Pour l’atelier d’écriture la prise de risque réside dans cet espace laissé libre à la création, à l’imagination. Le refus initial marque bien cette mise en danger qui dérange, qui fait sortir du cadre rassurant, et pourtant, comme le fait remarquer l’enseignant du Du Pass, s’ils reviennent, c’est bien que l’atelier fait sens, construit quelque chose d’important. En effet, ce dernier précise qu’il est impossible de mesurer le degré “d’efficacité” d’un tel dispositif. Cela supposerait qu’il puisse être totalement déconnecté car comment pouvoir juger si c’est l’atelier ou d’autres cours qui ont permis de réaliser des progrès ? C’est donc

l’adhésion des étudiants au projet, le fait d’être prêt chaque semaine à venir même de loin (Annecy, Valence) pour assister à ces ateliers, qui sera le gage de sa réussite et de son utilité. Les lycéens se sont montrés volontaires pour chaque exercice proposé, ont toujours cherché à réaliser les textes ou les activités, demandant de l’aide pour y parvenir, curieux des mots nouveaux, s’étonnant de leur capacité à faire surgir un texte mais satisfaits de pouvoir le lire et le partager à la classe. Là encore, aucune évaluation et pourtant un réel investissement dans les tâches. Difficile effectivement de mesurer l’impact réel sur leur production écrite ou leur aisance dans «l’ ordre du scriptural » mais on peut noter une plus grande facilité à cerner les enjeux de l’écriture, une moins grande sollicitation de l’enseignant, plus d’autonomie donc de leur part, une certaine confiance dans leurs compétences même s’il faut encore rassurer et répondre aux « C’est bon ? », « Ça va ? », « C’est bien ça? » qui émaillent leur travail mais qui montrent leur investissement, et leur satisfaction à lire aux autres, à montrer ce qu’ils ont réussi à écrire.
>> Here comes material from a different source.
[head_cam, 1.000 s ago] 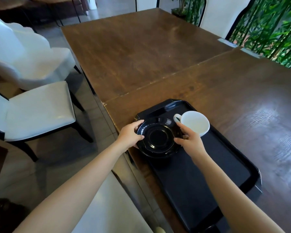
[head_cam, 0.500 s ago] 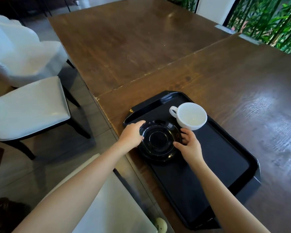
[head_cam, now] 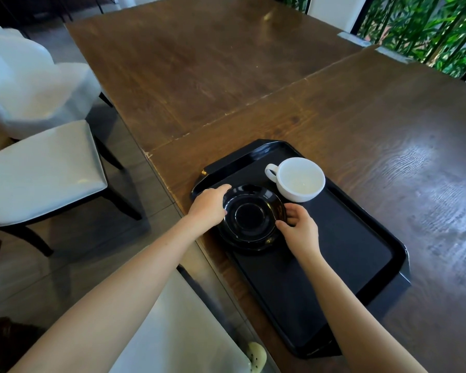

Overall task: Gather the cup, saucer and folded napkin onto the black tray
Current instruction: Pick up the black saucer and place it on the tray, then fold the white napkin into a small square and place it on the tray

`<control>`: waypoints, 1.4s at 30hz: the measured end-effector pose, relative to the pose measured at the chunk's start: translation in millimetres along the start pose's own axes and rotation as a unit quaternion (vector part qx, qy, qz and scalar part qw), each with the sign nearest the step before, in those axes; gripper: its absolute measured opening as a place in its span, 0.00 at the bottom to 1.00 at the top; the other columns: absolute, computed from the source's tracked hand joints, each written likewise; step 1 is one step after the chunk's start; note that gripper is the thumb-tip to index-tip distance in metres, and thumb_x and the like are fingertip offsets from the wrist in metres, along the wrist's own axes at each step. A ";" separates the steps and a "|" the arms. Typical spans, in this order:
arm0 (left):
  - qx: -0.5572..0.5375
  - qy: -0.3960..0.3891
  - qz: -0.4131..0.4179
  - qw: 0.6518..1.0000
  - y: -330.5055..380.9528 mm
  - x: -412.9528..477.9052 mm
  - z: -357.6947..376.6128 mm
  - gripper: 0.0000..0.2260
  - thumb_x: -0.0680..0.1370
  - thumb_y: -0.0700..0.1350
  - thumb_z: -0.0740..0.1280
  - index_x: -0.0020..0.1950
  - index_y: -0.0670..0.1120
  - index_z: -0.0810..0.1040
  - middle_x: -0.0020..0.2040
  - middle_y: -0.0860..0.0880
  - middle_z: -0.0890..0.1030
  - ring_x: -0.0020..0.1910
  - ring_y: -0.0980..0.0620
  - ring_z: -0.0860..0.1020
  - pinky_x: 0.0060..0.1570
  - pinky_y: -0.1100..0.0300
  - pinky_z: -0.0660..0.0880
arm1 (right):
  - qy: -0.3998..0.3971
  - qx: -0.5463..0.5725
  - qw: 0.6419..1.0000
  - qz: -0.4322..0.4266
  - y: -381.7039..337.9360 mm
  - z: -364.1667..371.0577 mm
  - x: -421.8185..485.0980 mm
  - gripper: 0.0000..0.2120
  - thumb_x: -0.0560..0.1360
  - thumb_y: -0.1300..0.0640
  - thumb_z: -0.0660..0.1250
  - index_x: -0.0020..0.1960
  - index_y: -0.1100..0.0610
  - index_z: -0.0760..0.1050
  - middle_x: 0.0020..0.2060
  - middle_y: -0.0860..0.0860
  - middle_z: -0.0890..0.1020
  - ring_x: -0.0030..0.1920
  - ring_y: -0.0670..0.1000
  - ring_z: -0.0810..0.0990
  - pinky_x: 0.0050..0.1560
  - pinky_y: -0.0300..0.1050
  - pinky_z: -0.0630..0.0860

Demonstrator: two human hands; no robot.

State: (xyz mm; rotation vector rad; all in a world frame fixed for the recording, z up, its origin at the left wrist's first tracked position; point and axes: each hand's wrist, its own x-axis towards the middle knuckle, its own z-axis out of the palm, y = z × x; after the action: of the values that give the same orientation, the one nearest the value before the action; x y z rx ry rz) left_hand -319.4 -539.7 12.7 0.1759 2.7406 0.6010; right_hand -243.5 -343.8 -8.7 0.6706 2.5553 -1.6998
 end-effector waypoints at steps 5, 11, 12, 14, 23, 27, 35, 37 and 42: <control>0.044 -0.015 0.020 0.999 1.3 1.3 -2.4 0.32 0.74 0.40 0.69 0.74 0.49 0.59 0.60 0.42 0.77 0.47 0.46 0.79 0.42 0.56 0.75 | -0.005 -0.005 1.000 0.007 0.3 -3.9 1.9 0.19 0.72 0.64 0.68 0.63 0.55 0.74 0.48 0.45 0.79 0.48 0.44 0.76 0.54 0.41 0.74; 0.063 -0.032 0.019 0.997 6.7 2.6 -6.6 0.33 0.73 0.43 0.70 0.75 0.47 0.59 0.67 0.41 0.69 0.55 0.44 0.77 0.48 0.57 0.73 | -0.046 0.018 0.998 0.028 1.1 -11.8 3.5 0.21 0.74 0.67 0.65 0.65 0.55 0.72 0.49 0.47 0.79 0.45 0.45 0.80 0.51 0.46 0.80; 0.072 -0.038 0.019 0.996 8.2 2.5 -7.8 0.33 0.73 0.43 0.70 0.75 0.47 0.59 0.68 0.41 0.69 0.56 0.43 0.76 0.49 0.57 0.72 | -0.051 0.025 0.998 0.031 1.1 -13.5 3.4 0.20 0.74 0.67 0.64 0.65 0.55 0.72 0.49 0.48 0.80 0.45 0.45 0.80 0.48 0.44 0.80; 0.098 -0.046 0.019 0.994 13.0 2.1 -11.9 0.32 0.74 0.42 0.69 0.74 0.46 0.59 0.67 0.41 0.69 0.55 0.43 0.77 0.48 0.55 0.74 | -0.059 0.031 0.997 0.038 0.7 -18.5 3.0 0.19 0.75 0.67 0.64 0.65 0.56 0.72 0.50 0.50 0.80 0.47 0.47 0.80 0.43 0.39 0.79; 0.201 -0.042 0.070 0.976 62.3 -2.1 -50.4 0.16 0.78 0.46 0.63 0.65 0.48 0.72 0.61 0.46 0.76 0.54 0.45 0.76 0.41 0.54 0.73 | -0.143 -0.063 0.984 0.088 -9.5 -70.1 5.4 0.13 0.75 0.61 0.65 0.59 0.57 0.76 0.52 0.54 0.80 0.52 0.52 0.79 0.50 0.44 0.79; 0.231 -0.146 0.172 0.946 99.1 -8.1 -61.6 0.16 0.76 0.50 0.64 0.63 0.49 0.74 0.54 0.48 0.79 0.46 0.50 0.75 0.36 0.58 0.70 | -0.152 -0.106 0.977 0.108 -15.9 -107.6 0.1 0.14 0.75 0.60 0.66 0.60 0.58 0.76 0.51 0.56 0.80 0.50 0.52 0.79 0.56 0.49 0.79; 0.278 -0.266 0.268 0.883 180.2 -28.2 -55.4 0.24 0.75 0.58 0.63 0.70 0.58 0.64 0.64 0.55 0.74 0.63 0.49 0.70 0.65 0.46 0.65 | -0.202 -0.233 0.936 0.167 -35.6 -200.7 -35.6 0.19 0.77 0.58 0.63 0.68 0.57 0.70 0.57 0.53 0.78 0.56 0.51 0.78 0.55 0.46 0.78; 0.272 -0.278 0.288 0.875 203.6 -35.5 -49.4 0.25 0.75 0.57 0.64 0.71 0.57 0.65 0.66 0.54 0.73 0.64 0.48 0.71 0.64 0.48 0.66 | -0.200 -0.250 0.931 0.176 -34.7 -226.1 -48.8 0.20 0.77 0.59 0.63 0.68 0.57 0.69 0.59 0.52 0.78 0.57 0.51 0.78 0.58 0.48 0.77; 0.287 -0.291 0.354 0.841 263.2 -66.5 -23.7 0.25 0.76 0.54 0.64 0.71 0.52 0.65 0.66 0.51 0.74 0.61 0.49 0.73 0.59 0.55 0.72 | -0.168 -0.234 0.934 0.212 -15.0 -284.4 -89.2 0.17 0.77 0.57 0.63 0.66 0.54 0.72 0.54 0.48 0.77 0.56 0.50 0.78 0.58 0.49 0.77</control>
State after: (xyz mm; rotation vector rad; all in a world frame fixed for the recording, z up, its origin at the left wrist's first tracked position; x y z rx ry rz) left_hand -252.2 -323.6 164.4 1.3137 2.0964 -0.1533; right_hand -102.0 -129.3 143.0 0.7451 2.2297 -0.9295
Le plaisir à vivre ces expériences dans cette nouvelle langue me semble être un élément essentiel de mesure de réussite : comment mieux amener les apprenants à s’approprier une langue ? Pour Paradis Perdu, ils sont 15 sur 20 à répondre « oui » à la question « Ce projet vous a-t-il donné envie d’écrire en français ? » (annexe 23) et certains ont précisé : « j’ai aimé écrire pour raconter ce que j’avais fait », « ça permet d’écrire des histoires ». Pour les progrès, même si les réponses positives sont moins nombreuses, (mais il est un peu difficile d’être son propre juge), ce qui domine c’est l’idée que ça a permis d’élargir leur répertoire, « il y avait les mots que je connais pas et maintenant je connais », « j’ai appris beaucoup de mots » et aussi « oui, parce qu’il fallait comprendre les comédiens » (idem). Enfin lorsqu’ils jugent de « l’utilité » d’un tel projet, deux élèves n’y voient aucun bénéfice, pour les autres c’est le fait d’avoir osé prendre la parole en français devant tout le monde « pour faire des progrès en français, pour avoir plus de courage et ne pas avoir peur », « j’ai osé parler français devant les autres » (idem). C’est aussi le travail collectif qui les a rassemblés, « on a bien travaillé avec mes camarades », ou encore « le travail m’a aidé à me faire des amis » (idem). On est un peu loin des objectifs d’entrée dans l’écrit, et pourtant cela me semble la première étape essentielle : ils ont écrit, se sont appropriés les textes de la pièce et les ont transmis avec enthousiasme. Ils ont pu mesurer l’admiration et l’intérêt du public à leur histoire, et 15 élèves sont prêts pour un nouveau projet.